Exercise aim
Exact copy, no pictures: return all the data below as written.

Given information

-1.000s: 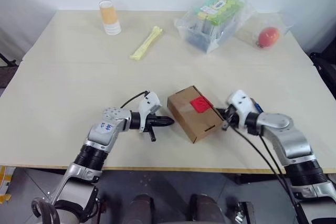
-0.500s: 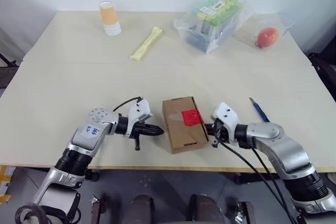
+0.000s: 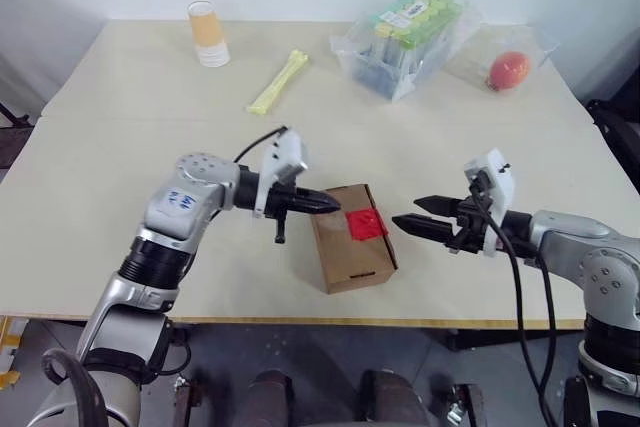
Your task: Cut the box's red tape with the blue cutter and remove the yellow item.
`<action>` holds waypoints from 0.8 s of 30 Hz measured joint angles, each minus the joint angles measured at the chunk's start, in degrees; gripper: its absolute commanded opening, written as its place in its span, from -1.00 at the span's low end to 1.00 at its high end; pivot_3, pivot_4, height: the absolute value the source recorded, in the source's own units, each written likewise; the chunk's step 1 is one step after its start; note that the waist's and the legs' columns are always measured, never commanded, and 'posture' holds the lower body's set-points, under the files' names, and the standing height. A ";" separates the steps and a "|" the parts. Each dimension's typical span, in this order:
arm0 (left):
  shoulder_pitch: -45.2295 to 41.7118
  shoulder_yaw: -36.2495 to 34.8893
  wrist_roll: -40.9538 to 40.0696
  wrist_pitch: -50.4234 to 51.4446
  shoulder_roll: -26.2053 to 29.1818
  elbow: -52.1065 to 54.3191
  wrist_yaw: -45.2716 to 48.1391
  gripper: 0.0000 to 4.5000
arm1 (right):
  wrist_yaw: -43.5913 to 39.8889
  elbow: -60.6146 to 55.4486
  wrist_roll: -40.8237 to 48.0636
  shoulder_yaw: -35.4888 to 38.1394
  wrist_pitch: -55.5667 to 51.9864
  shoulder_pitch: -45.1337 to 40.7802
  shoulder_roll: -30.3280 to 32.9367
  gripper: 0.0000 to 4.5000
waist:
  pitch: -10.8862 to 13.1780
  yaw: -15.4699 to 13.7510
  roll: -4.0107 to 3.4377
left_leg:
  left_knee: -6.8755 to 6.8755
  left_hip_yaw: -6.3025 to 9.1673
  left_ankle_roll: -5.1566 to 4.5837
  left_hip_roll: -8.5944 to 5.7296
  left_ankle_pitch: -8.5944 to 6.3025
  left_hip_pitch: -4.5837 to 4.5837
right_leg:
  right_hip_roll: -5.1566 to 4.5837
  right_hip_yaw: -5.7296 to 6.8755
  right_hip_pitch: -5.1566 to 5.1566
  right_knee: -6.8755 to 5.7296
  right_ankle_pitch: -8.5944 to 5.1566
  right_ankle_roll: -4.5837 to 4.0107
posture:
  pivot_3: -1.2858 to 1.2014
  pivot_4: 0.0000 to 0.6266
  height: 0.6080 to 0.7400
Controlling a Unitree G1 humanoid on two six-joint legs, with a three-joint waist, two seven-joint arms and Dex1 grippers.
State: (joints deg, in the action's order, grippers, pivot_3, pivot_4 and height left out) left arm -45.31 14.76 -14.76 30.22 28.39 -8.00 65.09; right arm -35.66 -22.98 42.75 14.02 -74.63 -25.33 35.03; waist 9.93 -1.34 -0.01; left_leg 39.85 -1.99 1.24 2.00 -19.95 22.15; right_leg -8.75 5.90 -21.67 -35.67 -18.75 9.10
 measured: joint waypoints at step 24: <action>3.15 2.25 2.81 -3.72 -0.56 3.44 -1.72 -1.00 | 2.84 10.02 -5.12 -11.38 9.20 -5.34 2.81 0.97 | -0.14 -0.36 0.10 | 0.19 0.00 -0.03 0.00 0.01 -0.12 | -0.01 -0.06 0.21 -0.05 0.01 -0.01 | 0.03 -0.52 1.00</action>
State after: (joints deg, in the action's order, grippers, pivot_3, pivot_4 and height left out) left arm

Task response
-1.000s: 
-0.500s: 
+0.000s: 
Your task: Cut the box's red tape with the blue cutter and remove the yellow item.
`<action>` holds waypoints from 0.8 s of 30 Hz measured joint angles, each minus the joint angles measured at the chunk's start, in degrees; gripper: its absolute commanded opening, written as its place in its span, from -1.00 at the span's low end to 1.00 at its high end; pivot_3, pivot_4, height: the absolute value the source recorded, in the source's own units, each written likewise; the chunk's step 1 is one step after its start; note that the waist's and the legs' columns are always measured, never commanded, and 'posture' holds the lower body's set-points, under the files' names, and the standing height. A ";" separates the steps and a "|" the parts. Each dimension's typical span, in this order:
arm0 (left):
  shoulder_pitch: -45.2295 to 41.7118
  shoulder_yaw: -36.2495 to 34.8893
  wrist_roll: -40.9538 to 40.0696
  wrist_pitch: -50.4234 to 51.4446
  shoulder_roll: -26.2053 to 29.1818
  elbow: -52.1065 to 54.3191
  wrist_yaw: -45.2716 to 48.1391
  gripper: 0.0000 to 4.5000
arm1 (right):
  wrist_yaw: -43.5913 to 39.8889
  elbow: -60.6146 to 55.4486
  wrist_roll: -40.8237 to 48.0636
  shoulder_yaw: -35.4888 to 38.1394
  wrist_pitch: -55.5667 to 51.9864
  shoulder_pitch: -45.1337 to 40.7802
  shoulder_roll: -30.3280 to 32.9367
  gripper: 0.0000 to 4.5000
waist:
  pitch: -10.8862 to 13.1780
  yaw: -15.4699 to 13.7510
  roll: -4.0107 to 3.4377
left_leg:
  left_knee: -6.8755 to 6.8755
  left_hip_yaw: -6.3025 to 9.1673
  left_ankle_roll: -5.1566 to 4.5837
  left_hip_roll: -8.5944 to 5.7296
  left_ankle_pitch: -8.5944 to 6.3025
  left_hip_pitch: -4.5837 to 4.5837
right_leg:
  right_hip_roll: -5.1566 to 4.5837
  right_hip_yaw: -5.7296 to 6.8755
  right_hip_pitch: -5.1566 to 5.1566
  right_knee: -6.8755 to 5.7296
  right_ankle_pitch: -8.5944 to 5.1566
  right_ankle_roll: -4.5837 to 4.0107
posture:
  pivot_3: -1.2858 to 1.2014
  pivot_4: 0.0000 to 0.6266
  height: 0.6080 to 0.7400
Controlling a Unitree G1 humanoid on two six-joint legs, with a three-joint waist, two seven-joint arms and Dex1 grippers.
State: (joints deg, in the action's order, grippers, pivot_3, pivot_4 and height left out) left arm -45.31 14.76 -14.76 30.22 28.39 -8.00 65.09; right arm -35.66 -22.98 42.75 14.02 -74.63 -25.33 35.03; waist 9.93 -1.34 -0.01; left_leg 39.85 -1.99 1.24 2.00 -19.95 22.15; right_leg -8.75 5.90 -21.67 -35.67 -18.75 9.10
 measured: joint waypoints at step 24: <action>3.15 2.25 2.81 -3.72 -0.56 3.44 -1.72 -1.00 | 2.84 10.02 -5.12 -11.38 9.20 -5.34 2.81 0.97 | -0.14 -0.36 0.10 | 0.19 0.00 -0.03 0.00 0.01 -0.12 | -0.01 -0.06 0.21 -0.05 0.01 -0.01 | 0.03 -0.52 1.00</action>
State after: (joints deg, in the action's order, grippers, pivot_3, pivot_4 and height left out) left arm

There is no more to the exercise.